• [What this task involves]:
Count the lines in the following data that include "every". Please write only the number.

• [Recorded information]:
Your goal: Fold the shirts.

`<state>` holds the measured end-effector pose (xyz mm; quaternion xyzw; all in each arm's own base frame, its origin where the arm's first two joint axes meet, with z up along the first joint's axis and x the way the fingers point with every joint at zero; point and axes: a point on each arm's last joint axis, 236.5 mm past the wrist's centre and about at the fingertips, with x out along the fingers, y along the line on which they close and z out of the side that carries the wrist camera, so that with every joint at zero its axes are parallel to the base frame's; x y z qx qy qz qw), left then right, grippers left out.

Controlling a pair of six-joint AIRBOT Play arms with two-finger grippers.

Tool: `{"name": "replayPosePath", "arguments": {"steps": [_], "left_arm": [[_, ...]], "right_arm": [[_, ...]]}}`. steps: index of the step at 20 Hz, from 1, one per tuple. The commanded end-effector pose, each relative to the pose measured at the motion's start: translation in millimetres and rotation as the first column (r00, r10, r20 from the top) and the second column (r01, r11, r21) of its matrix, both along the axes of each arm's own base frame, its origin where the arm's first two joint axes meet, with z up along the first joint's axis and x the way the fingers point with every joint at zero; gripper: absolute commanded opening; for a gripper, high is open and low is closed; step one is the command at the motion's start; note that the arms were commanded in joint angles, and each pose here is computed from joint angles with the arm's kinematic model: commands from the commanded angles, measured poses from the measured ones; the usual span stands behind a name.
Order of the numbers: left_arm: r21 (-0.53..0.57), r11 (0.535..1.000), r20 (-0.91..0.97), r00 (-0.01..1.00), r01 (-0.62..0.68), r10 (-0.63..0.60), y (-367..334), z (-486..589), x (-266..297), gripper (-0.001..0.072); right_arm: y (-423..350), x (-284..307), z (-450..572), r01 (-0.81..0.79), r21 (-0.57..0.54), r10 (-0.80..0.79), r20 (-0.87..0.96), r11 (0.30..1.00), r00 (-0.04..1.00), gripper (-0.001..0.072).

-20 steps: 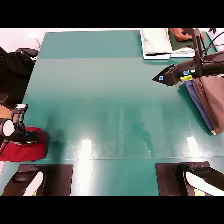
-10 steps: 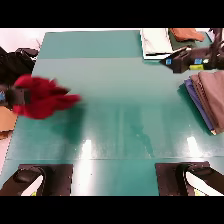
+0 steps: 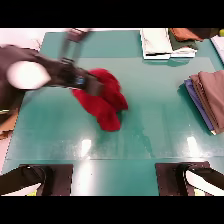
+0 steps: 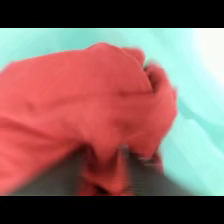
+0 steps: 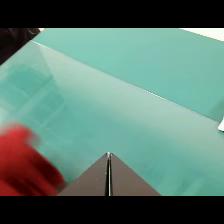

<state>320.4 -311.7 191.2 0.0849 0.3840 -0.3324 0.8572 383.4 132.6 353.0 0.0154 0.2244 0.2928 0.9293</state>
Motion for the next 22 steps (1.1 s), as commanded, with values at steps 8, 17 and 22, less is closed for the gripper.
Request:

• [Output of the task]:
2